The Neurobiology of Love

What is this thing called love, which has been described as “a catastrophe – but a highly desirable catastrophe” and in the service of which humans have reached the heights and plumbed the depths of experience? Why is our judgment often blurred or suspended when we fall passionately in love? Why does it lead to euphoria and depression? What is its chemistry? Why are voles and birds and humans sometimes monogamous and sometimes polygamous? Why does the world literature of love so often paint a gloomy picture - of adulterous lovers who seek an escape in its, and their own, annihilation - and what neurobiological lessons can we draw from that literature? 

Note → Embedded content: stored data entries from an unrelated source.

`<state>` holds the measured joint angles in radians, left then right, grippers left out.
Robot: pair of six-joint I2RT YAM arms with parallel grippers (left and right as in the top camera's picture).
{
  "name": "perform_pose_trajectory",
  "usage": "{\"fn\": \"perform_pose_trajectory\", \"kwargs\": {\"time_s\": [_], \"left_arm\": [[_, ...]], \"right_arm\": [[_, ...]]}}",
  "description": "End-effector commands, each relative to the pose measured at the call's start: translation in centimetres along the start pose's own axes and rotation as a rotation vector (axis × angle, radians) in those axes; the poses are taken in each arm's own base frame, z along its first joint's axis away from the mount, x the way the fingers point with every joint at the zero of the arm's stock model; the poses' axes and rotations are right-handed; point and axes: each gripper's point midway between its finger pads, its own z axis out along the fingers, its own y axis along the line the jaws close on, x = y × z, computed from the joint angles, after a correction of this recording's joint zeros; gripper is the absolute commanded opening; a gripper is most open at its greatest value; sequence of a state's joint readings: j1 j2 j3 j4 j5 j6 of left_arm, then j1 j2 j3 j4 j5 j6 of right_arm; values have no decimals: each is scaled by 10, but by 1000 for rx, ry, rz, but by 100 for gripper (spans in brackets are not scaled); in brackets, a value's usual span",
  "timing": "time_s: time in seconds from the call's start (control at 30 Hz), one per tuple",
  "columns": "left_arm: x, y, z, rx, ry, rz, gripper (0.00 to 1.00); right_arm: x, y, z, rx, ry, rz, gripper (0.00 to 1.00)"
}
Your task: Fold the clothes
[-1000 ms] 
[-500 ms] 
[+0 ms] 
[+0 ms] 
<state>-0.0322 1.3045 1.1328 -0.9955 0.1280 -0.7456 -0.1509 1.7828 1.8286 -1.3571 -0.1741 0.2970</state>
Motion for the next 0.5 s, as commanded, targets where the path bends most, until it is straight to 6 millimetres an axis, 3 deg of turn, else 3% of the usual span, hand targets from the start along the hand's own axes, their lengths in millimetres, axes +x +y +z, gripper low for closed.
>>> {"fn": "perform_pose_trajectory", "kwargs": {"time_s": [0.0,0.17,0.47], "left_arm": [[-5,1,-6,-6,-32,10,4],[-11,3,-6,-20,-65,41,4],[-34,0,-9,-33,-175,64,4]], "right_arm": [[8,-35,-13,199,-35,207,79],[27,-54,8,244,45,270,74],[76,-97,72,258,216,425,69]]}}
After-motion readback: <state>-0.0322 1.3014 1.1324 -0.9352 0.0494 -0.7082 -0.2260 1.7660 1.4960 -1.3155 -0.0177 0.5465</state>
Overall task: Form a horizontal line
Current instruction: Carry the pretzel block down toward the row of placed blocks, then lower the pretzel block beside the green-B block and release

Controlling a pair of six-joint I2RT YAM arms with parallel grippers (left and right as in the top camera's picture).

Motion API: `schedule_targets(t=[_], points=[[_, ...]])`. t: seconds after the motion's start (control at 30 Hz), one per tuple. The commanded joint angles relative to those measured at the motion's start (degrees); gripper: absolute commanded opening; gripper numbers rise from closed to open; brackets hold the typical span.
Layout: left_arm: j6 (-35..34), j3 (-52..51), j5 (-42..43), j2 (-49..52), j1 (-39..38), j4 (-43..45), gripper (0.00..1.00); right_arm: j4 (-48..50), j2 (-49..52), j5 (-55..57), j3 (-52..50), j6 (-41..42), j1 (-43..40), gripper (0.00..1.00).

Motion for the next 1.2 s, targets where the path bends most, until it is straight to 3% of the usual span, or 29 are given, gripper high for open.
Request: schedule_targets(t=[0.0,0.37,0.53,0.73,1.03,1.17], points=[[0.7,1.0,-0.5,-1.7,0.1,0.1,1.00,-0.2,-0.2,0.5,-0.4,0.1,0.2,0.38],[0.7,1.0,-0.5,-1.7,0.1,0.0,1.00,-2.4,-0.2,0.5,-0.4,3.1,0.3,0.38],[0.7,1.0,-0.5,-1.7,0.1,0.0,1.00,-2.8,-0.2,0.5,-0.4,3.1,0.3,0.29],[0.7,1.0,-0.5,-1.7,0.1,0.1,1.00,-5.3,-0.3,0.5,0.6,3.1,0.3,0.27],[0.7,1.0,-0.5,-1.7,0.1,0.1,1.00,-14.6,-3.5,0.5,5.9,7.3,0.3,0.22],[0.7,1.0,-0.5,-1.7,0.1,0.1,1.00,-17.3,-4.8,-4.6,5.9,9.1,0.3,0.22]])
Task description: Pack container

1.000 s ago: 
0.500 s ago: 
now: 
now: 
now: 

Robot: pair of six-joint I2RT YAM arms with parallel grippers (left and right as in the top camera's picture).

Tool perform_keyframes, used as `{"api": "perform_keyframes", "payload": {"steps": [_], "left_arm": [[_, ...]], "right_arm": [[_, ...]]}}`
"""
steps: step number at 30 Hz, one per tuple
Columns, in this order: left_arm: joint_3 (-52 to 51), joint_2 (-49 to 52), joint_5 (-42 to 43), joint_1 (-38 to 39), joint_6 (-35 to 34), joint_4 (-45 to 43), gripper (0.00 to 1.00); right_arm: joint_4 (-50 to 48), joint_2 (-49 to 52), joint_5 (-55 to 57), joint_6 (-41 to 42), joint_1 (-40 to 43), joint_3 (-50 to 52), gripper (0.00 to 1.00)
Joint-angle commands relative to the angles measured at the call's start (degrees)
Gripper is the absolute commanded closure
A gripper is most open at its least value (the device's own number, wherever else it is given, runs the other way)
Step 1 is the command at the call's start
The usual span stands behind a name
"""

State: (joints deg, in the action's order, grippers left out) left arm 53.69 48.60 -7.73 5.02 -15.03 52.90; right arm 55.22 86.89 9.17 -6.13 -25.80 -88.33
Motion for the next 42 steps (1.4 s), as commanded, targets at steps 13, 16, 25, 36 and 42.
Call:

Leading neurobiologists discussed these issues and presented their latest findings at the Sixth International Meeting on Neuroesthetics.

Speakers

Larry Young
 Associate Professor, Department of Psychiatry and Behavioral Sciences, Center for Behavioral Neuroscience, Yerkes National Primate Research Center, Emory University School of Medicine, Atlanta, USA
"Molecular neurobiology of Pair Bonding"

Bart Kempenaers
 Department of Behavioural Ecology & Evolutionary Genetics, Max Planck Institute for Ornithology, Seewiesen, Germany
"The function of love in an evolutionary context: from monogamy to promiscuity"

Andreas Bartels
Max Planck Institute for Biological Cybernetics, Tübingen, Germany
"The Neurobiology of Human Bonding"

Mario Beauregard
Associate Researcher, Departments of Psychology and Radiology, Neuroscience Research Center, Université de Montréal, Montreal (Quebec) Canada
"From Eros to Agape: Neural Correlates of Sexual Arousal and Compassionate Love"

Donatella Marazziti
Professor of Psychiatry, Director of the laboratory of Psychopharmacology, Dipartimento di Psichiatria, Neurobiologia, Farmacologia e Biotecnologie, University of Pisa, Italy
"The Neurobiology of Love"

Gert Holstege
Professor of Neuro-anatomy, Chairman, Department of Anatomy and Embryology, University of Groningen, The Netherlands
"Brain Activity During Male and Female Orgasms"

Semir Zeki
Professor of Neurobiology, University College London, UK
"The Biological Concepts of Unity-in-Love and Annihilation-in-Love"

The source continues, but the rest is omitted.